WORK INSTRUCTION
Print only the lines below from the one with "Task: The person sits" to the one with "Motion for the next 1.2", both included, exactly as they stand. Leave pictures out.

PROVIDED ENTRIES
═══

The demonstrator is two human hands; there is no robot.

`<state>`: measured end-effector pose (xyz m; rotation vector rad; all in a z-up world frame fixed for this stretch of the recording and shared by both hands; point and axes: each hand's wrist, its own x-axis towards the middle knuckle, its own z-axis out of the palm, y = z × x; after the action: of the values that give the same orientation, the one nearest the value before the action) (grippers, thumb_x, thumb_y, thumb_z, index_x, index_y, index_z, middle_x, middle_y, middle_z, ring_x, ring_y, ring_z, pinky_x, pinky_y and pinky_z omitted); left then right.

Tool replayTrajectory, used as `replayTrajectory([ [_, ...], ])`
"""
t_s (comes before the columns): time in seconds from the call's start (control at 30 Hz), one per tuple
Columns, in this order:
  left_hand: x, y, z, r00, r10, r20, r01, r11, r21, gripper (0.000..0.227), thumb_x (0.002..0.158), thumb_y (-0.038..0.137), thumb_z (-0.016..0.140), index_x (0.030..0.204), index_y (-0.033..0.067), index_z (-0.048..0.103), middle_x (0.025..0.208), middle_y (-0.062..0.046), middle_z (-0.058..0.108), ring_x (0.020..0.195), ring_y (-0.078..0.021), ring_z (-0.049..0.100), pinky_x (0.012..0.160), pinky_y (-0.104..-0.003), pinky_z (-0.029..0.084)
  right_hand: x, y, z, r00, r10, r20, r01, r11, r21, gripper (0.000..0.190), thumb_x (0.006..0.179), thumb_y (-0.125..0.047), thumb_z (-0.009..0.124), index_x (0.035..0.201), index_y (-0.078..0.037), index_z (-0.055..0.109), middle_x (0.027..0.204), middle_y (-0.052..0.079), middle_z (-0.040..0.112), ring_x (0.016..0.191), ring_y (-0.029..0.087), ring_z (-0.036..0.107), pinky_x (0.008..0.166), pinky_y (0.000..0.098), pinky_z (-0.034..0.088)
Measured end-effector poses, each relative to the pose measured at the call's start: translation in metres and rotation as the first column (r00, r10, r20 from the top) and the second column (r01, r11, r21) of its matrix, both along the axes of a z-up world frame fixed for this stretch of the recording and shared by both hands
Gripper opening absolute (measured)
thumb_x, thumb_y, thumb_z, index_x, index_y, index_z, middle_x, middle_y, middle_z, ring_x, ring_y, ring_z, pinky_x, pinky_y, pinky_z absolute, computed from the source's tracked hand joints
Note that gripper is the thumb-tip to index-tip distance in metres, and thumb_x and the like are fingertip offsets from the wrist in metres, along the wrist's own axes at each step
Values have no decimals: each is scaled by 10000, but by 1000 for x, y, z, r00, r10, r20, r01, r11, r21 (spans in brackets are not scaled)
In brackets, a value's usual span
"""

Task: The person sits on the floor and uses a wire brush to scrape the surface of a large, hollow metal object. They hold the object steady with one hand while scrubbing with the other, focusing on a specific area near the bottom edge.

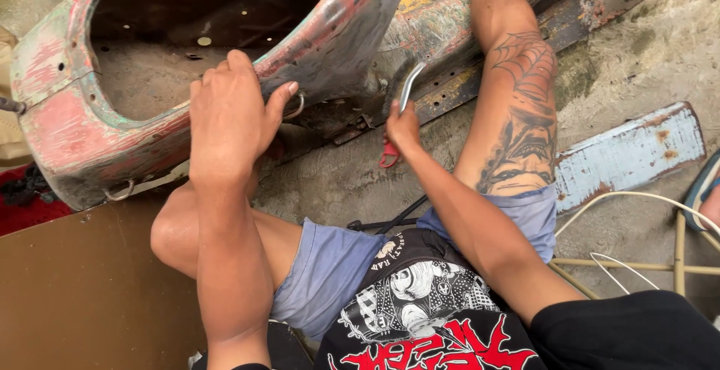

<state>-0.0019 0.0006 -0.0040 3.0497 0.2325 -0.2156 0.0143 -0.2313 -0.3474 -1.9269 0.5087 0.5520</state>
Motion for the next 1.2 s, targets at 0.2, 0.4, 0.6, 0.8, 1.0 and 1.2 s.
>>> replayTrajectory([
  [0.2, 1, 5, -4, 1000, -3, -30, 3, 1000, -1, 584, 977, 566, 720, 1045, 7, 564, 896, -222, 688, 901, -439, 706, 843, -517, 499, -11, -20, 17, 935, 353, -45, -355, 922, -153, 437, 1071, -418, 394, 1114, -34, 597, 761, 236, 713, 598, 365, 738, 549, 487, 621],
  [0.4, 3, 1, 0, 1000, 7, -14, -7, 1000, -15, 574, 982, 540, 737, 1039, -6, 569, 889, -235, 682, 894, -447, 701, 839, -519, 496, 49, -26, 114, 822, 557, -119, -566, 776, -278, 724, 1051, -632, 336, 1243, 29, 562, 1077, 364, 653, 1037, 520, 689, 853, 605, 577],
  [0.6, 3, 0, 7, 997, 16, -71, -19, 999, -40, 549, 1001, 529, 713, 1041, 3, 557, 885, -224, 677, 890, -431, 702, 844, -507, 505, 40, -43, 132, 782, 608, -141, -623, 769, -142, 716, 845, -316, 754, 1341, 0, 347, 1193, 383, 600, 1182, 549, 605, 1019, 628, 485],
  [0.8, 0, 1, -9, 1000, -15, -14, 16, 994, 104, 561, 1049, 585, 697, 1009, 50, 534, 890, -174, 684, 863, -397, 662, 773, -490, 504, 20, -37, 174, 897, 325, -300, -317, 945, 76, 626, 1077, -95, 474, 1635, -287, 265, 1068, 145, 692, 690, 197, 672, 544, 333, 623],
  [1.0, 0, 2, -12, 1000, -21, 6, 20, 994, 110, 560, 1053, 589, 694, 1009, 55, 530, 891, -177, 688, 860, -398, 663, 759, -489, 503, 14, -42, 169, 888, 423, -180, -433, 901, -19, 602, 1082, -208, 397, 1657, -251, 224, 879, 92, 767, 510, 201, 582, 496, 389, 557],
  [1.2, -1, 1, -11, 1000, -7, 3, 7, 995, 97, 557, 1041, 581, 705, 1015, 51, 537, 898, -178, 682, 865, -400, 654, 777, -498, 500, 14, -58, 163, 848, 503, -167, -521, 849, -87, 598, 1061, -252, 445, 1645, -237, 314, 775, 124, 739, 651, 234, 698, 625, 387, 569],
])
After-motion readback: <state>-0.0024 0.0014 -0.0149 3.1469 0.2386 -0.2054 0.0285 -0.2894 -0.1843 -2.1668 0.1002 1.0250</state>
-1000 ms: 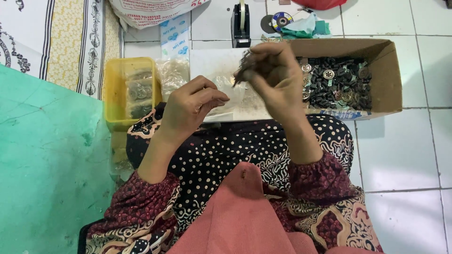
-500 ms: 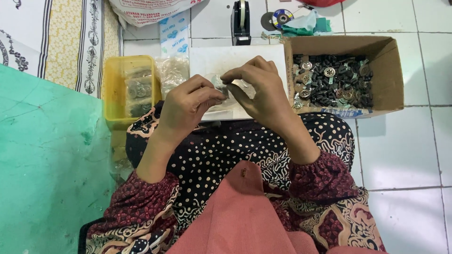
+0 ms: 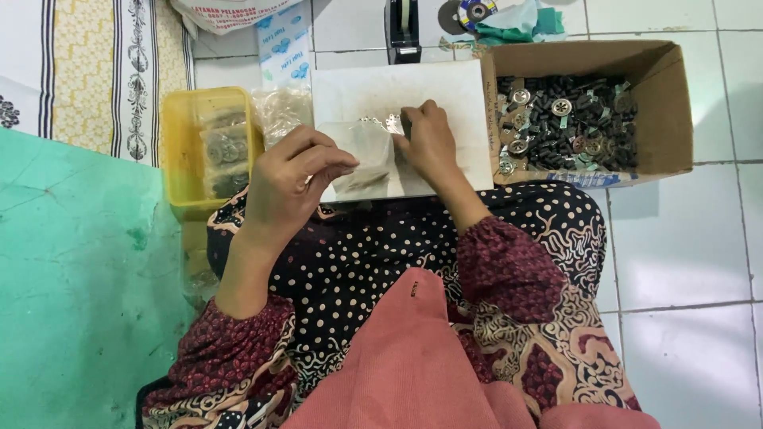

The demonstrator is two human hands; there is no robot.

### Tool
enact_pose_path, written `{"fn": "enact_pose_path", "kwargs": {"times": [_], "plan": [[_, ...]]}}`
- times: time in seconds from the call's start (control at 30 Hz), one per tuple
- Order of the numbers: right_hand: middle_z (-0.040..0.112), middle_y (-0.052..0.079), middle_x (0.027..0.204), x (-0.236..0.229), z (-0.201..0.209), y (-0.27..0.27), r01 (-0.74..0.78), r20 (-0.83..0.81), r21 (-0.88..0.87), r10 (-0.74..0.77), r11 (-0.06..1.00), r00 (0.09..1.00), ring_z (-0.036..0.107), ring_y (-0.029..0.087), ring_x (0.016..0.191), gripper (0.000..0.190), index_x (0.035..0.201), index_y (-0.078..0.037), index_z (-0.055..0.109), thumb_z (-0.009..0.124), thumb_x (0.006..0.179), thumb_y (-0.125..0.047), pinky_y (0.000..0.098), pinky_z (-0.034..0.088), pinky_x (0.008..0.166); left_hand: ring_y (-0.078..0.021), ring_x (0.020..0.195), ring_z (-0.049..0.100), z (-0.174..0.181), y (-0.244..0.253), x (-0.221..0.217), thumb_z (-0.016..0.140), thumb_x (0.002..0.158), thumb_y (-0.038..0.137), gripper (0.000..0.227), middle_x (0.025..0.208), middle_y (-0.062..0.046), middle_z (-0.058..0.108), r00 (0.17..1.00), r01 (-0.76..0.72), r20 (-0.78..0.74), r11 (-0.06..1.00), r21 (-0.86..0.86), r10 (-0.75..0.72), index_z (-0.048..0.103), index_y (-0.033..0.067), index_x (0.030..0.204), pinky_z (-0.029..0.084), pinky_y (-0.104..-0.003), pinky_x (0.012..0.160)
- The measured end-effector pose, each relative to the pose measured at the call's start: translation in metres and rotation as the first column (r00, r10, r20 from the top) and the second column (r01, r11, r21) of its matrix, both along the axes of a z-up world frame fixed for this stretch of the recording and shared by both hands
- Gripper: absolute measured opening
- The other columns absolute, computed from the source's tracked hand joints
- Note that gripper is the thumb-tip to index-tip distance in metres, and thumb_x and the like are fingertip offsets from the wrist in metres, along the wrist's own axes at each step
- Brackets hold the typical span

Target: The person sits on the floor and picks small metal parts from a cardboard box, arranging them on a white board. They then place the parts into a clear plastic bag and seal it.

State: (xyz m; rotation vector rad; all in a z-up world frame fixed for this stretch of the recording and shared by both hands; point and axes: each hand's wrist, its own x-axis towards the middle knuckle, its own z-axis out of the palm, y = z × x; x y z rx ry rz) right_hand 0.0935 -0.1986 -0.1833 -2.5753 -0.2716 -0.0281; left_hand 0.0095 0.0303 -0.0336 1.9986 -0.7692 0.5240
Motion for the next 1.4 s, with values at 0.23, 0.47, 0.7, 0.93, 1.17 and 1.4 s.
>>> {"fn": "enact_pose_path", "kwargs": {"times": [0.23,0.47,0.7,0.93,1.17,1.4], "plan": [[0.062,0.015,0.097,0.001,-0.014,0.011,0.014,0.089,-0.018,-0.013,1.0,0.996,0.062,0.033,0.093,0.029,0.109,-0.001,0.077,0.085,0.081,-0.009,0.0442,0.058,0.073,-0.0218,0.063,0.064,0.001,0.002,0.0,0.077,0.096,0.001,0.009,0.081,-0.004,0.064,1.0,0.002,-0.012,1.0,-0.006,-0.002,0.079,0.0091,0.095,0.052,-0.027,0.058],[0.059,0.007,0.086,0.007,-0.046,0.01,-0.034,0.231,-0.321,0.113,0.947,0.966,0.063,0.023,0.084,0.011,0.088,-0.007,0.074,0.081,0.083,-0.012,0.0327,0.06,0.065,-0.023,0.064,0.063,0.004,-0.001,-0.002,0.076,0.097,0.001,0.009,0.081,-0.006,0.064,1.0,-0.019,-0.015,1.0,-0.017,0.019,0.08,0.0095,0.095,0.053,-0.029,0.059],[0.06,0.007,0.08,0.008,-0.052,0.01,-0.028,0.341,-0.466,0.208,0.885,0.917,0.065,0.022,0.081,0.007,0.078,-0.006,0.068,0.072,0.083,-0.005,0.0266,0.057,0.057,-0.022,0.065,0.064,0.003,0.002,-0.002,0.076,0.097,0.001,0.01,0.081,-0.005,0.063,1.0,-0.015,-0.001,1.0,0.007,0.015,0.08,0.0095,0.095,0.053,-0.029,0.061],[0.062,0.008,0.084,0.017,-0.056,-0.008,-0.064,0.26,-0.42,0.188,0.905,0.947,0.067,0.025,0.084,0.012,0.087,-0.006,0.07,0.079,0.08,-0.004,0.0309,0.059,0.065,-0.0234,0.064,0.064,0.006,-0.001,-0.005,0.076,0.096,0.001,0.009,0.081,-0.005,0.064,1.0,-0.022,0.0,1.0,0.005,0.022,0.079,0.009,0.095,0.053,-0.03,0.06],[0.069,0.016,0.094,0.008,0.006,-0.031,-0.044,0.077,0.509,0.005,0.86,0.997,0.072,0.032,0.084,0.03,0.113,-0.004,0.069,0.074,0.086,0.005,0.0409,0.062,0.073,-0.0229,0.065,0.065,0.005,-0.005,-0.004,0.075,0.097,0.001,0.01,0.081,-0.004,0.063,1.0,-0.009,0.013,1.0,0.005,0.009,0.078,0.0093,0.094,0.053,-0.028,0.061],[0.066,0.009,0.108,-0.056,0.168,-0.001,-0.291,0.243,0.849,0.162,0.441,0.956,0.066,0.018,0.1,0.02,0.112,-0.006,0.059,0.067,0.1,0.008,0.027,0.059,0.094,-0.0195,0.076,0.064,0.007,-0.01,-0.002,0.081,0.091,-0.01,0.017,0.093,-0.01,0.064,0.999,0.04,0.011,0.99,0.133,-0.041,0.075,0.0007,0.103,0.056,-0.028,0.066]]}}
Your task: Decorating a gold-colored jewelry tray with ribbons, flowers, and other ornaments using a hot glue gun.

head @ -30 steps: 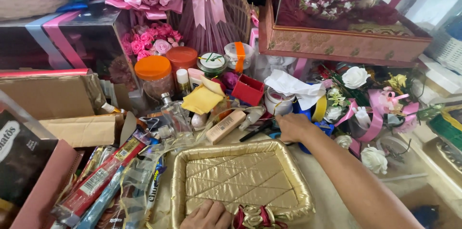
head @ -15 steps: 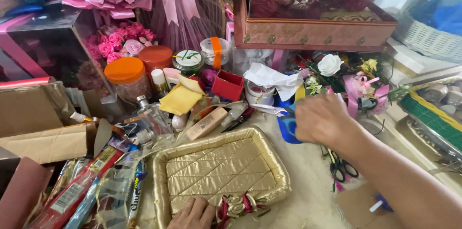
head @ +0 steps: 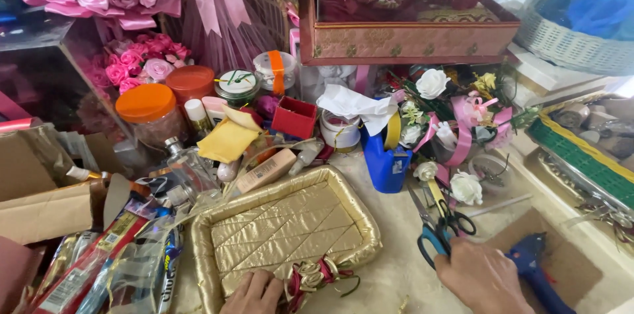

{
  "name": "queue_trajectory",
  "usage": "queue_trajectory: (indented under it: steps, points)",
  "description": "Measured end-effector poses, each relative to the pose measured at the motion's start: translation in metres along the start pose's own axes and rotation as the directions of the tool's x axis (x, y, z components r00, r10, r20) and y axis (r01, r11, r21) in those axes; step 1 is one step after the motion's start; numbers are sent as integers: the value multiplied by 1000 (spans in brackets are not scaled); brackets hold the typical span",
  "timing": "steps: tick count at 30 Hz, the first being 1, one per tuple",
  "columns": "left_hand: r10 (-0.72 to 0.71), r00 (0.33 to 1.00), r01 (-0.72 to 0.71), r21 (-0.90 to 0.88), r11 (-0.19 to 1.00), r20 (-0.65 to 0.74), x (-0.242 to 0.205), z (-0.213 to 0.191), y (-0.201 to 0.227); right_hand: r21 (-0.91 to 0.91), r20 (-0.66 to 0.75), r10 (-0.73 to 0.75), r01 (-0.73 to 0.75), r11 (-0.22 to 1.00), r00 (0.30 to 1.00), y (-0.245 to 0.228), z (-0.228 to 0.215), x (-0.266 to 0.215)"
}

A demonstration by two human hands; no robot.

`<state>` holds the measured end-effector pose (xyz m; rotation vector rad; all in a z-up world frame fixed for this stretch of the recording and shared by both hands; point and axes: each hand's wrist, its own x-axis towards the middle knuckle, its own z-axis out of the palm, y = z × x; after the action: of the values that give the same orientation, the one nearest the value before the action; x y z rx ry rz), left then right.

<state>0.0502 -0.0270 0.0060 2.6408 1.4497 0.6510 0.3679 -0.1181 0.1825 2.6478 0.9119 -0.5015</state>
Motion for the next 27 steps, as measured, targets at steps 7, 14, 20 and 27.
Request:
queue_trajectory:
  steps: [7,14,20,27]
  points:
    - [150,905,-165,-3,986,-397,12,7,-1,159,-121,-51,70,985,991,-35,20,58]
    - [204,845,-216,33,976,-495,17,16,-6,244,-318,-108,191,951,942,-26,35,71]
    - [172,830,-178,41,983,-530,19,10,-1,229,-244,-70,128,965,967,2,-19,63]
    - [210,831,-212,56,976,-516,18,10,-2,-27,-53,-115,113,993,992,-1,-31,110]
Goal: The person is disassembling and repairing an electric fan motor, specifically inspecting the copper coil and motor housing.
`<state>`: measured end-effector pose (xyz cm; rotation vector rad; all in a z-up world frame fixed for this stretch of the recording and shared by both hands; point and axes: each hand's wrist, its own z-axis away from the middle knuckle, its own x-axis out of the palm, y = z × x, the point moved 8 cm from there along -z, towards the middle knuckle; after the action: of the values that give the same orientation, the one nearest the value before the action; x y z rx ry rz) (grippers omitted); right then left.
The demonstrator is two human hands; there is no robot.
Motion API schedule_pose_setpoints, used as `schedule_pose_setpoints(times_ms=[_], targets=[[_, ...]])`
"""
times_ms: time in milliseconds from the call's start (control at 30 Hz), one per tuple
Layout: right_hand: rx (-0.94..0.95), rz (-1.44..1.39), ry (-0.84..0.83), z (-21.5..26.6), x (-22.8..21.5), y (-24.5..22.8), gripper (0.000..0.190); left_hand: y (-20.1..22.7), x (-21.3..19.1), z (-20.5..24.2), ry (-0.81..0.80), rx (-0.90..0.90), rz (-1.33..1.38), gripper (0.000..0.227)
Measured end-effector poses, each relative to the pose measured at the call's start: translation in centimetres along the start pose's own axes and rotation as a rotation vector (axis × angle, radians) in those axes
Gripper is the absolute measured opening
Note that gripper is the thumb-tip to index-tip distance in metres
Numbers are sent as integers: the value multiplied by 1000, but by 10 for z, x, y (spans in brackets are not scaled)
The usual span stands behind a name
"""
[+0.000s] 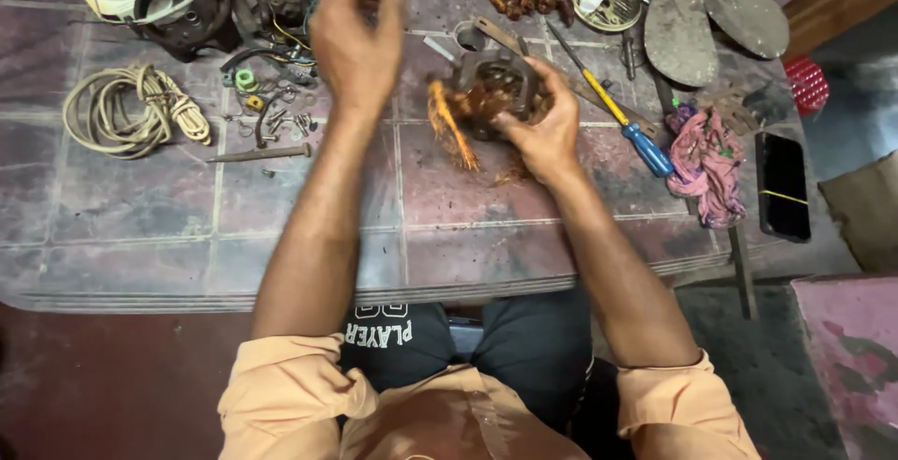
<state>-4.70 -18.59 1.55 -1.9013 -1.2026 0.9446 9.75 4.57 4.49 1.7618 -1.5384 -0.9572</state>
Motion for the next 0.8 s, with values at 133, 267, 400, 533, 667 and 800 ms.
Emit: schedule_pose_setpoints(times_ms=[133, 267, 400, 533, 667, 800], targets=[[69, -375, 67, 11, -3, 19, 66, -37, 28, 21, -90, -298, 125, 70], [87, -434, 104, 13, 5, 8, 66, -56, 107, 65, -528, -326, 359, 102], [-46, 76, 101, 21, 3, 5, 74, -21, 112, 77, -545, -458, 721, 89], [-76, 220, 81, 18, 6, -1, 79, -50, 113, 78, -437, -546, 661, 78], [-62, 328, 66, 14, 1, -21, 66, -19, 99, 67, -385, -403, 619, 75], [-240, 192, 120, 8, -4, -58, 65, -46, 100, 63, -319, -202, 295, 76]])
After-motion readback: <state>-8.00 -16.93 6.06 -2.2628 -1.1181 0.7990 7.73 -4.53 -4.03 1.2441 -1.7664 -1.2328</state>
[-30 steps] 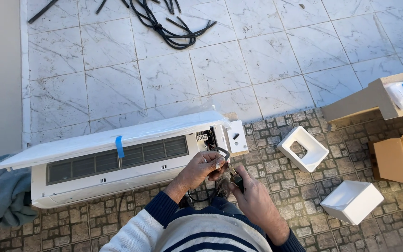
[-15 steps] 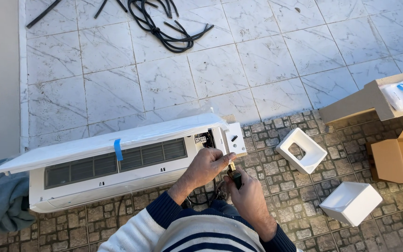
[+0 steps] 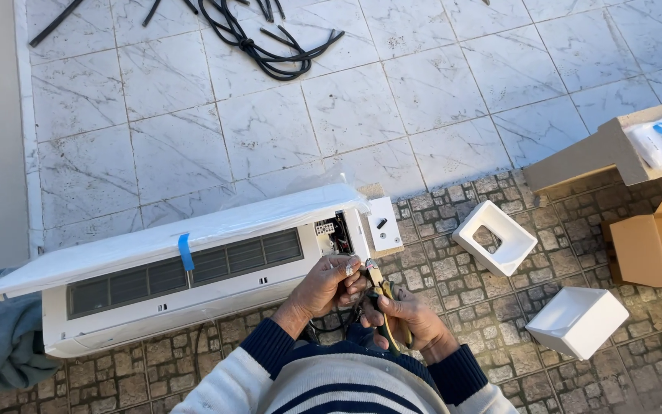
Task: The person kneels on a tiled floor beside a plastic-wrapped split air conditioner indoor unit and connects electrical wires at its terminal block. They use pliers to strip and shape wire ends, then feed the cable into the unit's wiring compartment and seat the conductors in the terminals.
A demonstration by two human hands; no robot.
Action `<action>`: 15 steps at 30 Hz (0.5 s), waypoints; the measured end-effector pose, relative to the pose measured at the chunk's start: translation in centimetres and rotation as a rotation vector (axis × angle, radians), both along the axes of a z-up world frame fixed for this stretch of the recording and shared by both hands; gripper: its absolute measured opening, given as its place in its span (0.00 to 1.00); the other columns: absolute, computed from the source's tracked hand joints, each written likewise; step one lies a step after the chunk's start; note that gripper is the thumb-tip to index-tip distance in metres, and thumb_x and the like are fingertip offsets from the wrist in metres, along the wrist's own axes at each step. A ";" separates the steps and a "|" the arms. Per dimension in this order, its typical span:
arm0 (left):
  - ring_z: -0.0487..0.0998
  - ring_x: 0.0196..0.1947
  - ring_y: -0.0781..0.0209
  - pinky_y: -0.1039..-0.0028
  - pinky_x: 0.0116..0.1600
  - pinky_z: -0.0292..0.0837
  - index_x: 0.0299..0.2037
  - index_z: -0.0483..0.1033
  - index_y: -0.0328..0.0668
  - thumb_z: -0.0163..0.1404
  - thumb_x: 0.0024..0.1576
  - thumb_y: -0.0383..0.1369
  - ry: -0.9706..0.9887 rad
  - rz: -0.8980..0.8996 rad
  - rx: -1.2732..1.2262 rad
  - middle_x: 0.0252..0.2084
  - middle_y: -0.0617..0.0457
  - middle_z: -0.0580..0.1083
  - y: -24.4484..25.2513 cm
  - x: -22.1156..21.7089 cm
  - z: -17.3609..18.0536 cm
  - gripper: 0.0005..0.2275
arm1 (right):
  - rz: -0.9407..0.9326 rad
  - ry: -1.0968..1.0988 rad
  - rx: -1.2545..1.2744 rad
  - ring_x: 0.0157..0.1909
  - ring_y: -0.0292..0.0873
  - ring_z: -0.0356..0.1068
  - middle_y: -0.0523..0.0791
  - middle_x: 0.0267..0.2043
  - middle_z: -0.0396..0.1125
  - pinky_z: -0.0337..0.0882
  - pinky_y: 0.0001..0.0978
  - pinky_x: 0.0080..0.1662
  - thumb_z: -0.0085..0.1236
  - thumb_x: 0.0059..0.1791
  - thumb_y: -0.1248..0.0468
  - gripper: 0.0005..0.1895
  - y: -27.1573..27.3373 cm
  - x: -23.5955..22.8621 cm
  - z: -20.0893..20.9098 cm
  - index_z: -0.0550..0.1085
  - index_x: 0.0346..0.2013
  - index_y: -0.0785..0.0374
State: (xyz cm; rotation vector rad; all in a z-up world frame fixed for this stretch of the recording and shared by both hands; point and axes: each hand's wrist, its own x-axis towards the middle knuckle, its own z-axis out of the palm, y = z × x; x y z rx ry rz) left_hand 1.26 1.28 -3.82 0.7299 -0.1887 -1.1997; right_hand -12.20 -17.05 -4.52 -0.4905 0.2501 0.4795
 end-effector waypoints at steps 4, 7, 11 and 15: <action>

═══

COMPLETED EXERCISE
Task: The person sits on the floor and uses a wire brush to scrape the surface of a large, hollow metal object. They hold the object steady with one hand while scrubbing with the other, focusing on a specific area near the bottom edge.


<state>-0.0019 0.0006 -0.0040 3.0497 0.2325 -0.2156 0.0143 -0.2313 -0.3474 -1.9269 0.5087 0.5520</state>
Motion for the next 1.2 s, targets at 0.2, 0.4, 0.6, 0.8, 1.0 and 1.2 s.

No more output will be produced.